What FDA Inspectors Are Actually Checking Under the New QMSR — MDI’s First-Hand Findings
The single biggest focus area in every QMSR inspection that MDI has participated in is not your quality manual, SOPs/work instruction, documentation structure or your terminology — it is your organizations ability to demonstrate risk-based thinking embedded throughout your entire quality management system, from design controls to supplier qualification to CAPA to complaints. If your QMS still treats risk analysis as a standalone activity confined to the design history file, FDA inspectors under the new framework will find that gap within the first hour.
As a leading regulatory expert we recommend all our clients to proactively evaluate their Quality Management Systems to ensure that risk management principles are embedded throughout all quality processes and that objective evidence of this integration is readily available during FDA inspections.
Background: what changed on February 2, 2026
The FDA’s Quality Management System Regulation (QMSR) became effective on February 2, 2026, replacing the legacy Quality System Regulation (QSR) framework that had governed medical device manufacturing since 1996. The QMSR amends 21 CFR Part 820 by incorporating ISO 13485:2016 by reference — making ISO 13485 a US legal requirement for the first time, not just an internationally recognized best practice.
The same day, FDA retired the long-standing Quality System Inspection Technique (QSIT) guide and replaced it with a new compliance program: CP 7382.850 — Inspection of Medical Device Manufacturers. This is not a cosmetic update. The inspection framework, the questions investigators ask, and the records they review have all changed to align with the QMSR.
MDI Consultants Inc., has been actively involved in supporting clients through the transition to the FDA’s Quality Management System Regulation (QMSR) or setting up the Quality system to be in compliance with the FDA QMSR requirements. During the spring of 2026, MDI consultants participated in QMSR-based FDA inspections for domestic as well as foreign firms. These firsthand experiences provided valuable insight into how FDA investigators are interpreting and applying the new requirements in practice.

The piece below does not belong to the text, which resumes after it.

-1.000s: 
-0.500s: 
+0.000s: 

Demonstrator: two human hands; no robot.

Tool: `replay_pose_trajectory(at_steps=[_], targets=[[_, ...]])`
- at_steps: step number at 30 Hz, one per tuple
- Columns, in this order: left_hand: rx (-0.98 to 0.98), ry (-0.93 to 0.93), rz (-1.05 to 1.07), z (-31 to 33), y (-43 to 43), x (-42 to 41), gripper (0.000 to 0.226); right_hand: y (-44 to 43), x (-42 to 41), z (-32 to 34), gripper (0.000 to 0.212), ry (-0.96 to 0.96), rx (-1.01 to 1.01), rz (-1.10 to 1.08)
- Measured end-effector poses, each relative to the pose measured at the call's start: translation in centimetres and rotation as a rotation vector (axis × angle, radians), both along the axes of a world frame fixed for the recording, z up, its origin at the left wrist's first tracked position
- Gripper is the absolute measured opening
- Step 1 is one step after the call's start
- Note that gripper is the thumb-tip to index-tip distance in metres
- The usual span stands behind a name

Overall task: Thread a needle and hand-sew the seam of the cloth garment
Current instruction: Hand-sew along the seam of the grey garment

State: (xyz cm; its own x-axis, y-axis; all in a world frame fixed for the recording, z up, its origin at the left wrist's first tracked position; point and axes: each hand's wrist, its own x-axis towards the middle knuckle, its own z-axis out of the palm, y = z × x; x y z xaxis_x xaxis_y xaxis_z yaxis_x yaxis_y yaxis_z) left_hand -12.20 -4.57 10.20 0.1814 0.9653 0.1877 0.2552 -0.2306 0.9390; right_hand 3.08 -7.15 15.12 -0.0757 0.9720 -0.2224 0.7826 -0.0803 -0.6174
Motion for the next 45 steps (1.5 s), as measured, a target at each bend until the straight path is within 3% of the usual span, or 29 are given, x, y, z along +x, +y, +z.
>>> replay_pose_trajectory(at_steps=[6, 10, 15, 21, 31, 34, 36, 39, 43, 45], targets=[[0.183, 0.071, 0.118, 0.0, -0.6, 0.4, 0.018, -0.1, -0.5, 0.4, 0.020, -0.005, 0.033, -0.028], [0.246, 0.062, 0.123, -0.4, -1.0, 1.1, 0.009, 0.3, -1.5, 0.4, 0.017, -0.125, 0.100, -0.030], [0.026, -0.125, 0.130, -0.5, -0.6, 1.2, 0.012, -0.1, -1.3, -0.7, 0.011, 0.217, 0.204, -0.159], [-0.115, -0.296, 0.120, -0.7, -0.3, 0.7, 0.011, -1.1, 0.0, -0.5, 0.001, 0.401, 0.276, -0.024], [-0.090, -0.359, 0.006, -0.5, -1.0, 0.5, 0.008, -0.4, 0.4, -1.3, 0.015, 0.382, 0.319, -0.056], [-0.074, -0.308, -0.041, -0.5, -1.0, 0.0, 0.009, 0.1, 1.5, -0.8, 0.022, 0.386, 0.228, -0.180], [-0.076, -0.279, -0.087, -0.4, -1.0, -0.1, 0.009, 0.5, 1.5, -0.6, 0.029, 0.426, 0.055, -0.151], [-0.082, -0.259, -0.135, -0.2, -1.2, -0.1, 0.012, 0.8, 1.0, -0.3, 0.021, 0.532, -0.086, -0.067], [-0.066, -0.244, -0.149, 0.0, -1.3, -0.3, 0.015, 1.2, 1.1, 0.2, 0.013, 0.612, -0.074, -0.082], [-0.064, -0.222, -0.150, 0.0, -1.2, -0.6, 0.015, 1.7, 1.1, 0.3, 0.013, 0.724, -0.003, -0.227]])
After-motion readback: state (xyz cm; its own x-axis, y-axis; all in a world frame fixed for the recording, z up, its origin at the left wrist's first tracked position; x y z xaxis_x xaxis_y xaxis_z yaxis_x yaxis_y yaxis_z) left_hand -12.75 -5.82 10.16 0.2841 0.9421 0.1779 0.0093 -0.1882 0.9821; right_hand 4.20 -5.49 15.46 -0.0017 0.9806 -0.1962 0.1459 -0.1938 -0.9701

While the regulatory text provides the framework for compliance, our observations during these inspections revealed several practical areas of focus that may not have been fully apparent from the regulation alone. FDA investigators are placing significant emphasis on how manufacturers have implemented risk-based thinking throughout their quality systems, how effectively processes are integrated with ISO 13485 principles, and whether organizations can demonstrate objective evidence of compliance across their operations.
As a regulatory consulting firm with extensive experience supporting medical device firms worldwide, MDI continues to monitor FDA inspection trends and emerging enforcement expectations under QMSR. By leveraging direct inspection experience and ongoing engagement with industry and regulatory developments, MDI helps clients assess readiness, identify compliance gaps, strengthen quality systems, and prepare for successful FDA inspections under the evolving regulatory landscape.
What FDA inspectors are actually focusing on
1. Risk-based thinking throughout — not just in design controls
This is the most significant shift in how inspections are being conducted. Under the old QSR, risk analysis was primarily associated with design controls and the design history file. Under the QMSR, inspectors expect to see evidence of risk-based decision making woven through every element of the quality system.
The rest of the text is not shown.